OVER 500 activists, mobilised by T&T Cause – a coalition of local evangelical churches – congregated in front the Parliament building yesterday. It was the starting point of their peaceful march to protest the possibility that the High Court may rule against the constitutionality of buggery laws – all in defense of preserving family values.
In five days, the court is set give its ruling on LGBT+ rights activist Jason Jones’ challenge that TT’s buggery laws are discriminatory and therefore unconstitutional. “We want to make a statement to the government that no matter what the court’s decision, we as a population want the buggery laws kept,” Keith Ramdass, pastor at the Grace International West Indies Fellowship in Chaguanas, and one of the event’s organisers, told Newsday.
“The final position is with the executive and the legislature. We are saying to (the government) do not remove the buggery laws because once they are removed, it is the seamless introduction for the LGBT agenda into the legal and social fabric in our society,” Victor Gill, pastor from Redemption Christian Centre in Success Laventille and another organiser, added. Gill has gained some fame for his smaller protests in front of the Parliament and the High Court on Knox Street over the last few weeks.
The protest started at noon, where the activists, dressed in white, waving miniature national flags and armed with signs saying “Stand Up for A Cause”, “Consider the Children” and “Don’t Remove the Buggery Law” along with “Escape Hell”, “The End Is Near” and “Jesus is Coming,” thronged the sidewalk in front of the Parliament. Their march took them along the Brian Lara Promenade, up Frederick Street, ending in Woodford Square. And at Woodford Square, they encountered a counter-protest by a small group of LGBT rights advocates, clearly distinguished in the sea of white waving their rainbow flag. “We are here to be visible. Sexuality is fluid. Humans are meant to live in colour, not in black and white,” said Renelle White of the Silver Lining Foundation and the Caribbean Association for Feminist Research and Action. The buggery law is being used to criminalise homosexuality, particularly male homosexuality, she added, and the problem with that is it continues to be fuel bigotry, anger and hate.” Her colleague Kennedy Maraj added that the group had been harangued with “the usual stereotypical nonsense” from the T&T Cause marchers, that decriminalisation of buggery would lead to the degradation of society.

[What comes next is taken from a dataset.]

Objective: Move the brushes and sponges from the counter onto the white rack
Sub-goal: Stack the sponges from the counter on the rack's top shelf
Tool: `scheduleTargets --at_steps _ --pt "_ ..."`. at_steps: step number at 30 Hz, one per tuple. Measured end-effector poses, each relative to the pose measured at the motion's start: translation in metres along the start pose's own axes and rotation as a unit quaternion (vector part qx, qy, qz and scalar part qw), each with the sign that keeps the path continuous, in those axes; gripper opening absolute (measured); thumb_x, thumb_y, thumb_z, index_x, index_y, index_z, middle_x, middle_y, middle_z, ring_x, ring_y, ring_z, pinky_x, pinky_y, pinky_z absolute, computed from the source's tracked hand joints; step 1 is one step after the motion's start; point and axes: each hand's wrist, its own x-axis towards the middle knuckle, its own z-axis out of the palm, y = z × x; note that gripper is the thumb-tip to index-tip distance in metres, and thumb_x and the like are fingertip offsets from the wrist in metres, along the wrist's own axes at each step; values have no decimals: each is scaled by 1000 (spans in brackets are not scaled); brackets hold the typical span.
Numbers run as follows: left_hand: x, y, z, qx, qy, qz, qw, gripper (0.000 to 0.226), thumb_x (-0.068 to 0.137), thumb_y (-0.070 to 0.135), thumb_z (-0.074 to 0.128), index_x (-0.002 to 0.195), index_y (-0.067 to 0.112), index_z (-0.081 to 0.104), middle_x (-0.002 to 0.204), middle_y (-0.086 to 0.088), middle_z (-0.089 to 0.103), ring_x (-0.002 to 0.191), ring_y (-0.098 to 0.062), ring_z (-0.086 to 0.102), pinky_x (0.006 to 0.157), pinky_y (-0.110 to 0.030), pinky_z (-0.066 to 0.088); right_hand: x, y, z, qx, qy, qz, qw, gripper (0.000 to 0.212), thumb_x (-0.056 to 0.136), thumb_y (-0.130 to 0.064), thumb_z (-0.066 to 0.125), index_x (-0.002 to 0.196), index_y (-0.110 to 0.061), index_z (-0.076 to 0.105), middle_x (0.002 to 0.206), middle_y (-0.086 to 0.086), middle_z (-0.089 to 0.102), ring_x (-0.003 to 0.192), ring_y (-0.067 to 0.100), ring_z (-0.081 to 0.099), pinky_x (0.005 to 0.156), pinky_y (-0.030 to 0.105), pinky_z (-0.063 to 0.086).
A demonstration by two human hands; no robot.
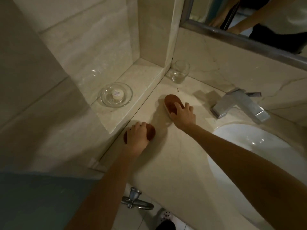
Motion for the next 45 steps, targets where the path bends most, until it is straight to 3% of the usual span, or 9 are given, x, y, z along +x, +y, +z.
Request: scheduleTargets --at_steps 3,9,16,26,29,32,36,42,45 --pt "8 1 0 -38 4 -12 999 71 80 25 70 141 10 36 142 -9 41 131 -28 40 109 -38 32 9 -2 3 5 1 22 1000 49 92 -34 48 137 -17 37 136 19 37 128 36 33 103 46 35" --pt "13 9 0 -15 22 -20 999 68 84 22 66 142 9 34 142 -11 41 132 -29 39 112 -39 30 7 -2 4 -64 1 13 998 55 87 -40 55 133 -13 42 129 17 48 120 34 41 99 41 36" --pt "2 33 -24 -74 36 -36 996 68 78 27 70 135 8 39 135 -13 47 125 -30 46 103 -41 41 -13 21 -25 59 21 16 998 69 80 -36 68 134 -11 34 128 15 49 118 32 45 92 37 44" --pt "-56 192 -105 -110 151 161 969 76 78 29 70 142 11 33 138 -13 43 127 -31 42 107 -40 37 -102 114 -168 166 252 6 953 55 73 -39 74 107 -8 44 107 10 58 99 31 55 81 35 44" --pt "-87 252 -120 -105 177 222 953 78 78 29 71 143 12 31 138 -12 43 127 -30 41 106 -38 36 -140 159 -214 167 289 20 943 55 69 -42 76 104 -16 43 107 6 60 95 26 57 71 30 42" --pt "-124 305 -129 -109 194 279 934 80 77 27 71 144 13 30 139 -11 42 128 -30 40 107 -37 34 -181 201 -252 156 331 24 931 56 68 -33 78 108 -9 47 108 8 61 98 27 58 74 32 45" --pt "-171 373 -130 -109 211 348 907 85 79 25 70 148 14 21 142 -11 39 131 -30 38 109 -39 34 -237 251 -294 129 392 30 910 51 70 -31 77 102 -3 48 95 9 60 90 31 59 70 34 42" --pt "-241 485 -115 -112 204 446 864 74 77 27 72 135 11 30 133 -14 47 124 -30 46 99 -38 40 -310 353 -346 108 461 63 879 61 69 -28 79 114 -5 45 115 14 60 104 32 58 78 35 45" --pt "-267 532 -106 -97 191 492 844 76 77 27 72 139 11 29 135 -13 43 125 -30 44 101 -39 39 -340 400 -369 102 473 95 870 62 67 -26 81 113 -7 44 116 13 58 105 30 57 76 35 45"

The group said, though, that it didn’t come to debate or argue with the protesters, they just came to be visible.
Whatever the judgement, human rights lawyer Gerald Ramdeen said, because of the way the Constitution is framed, specifically section six – the Savings for Existing Law, the buggery law will remain until the Parliament agrees to amend the legislation. When the Constitution was enacted in 1962, Ramdeen said, the Savings Provision was added to allow previous laws, passed under the Colonial administration, to remain enacted. The death penalty, for example, has been adjudged as “cruel and inhumane” and against constitutional guarantees of human rights, but it still remains law. It’s a circular argument, he said, because the Constitution is the law of the land. The court may rule something is unconstitutional, but it still, in effect, remains law. “Constitutional reform would solve the confusion. The time has come to look at it and modernise our laws,” Ramdeen said.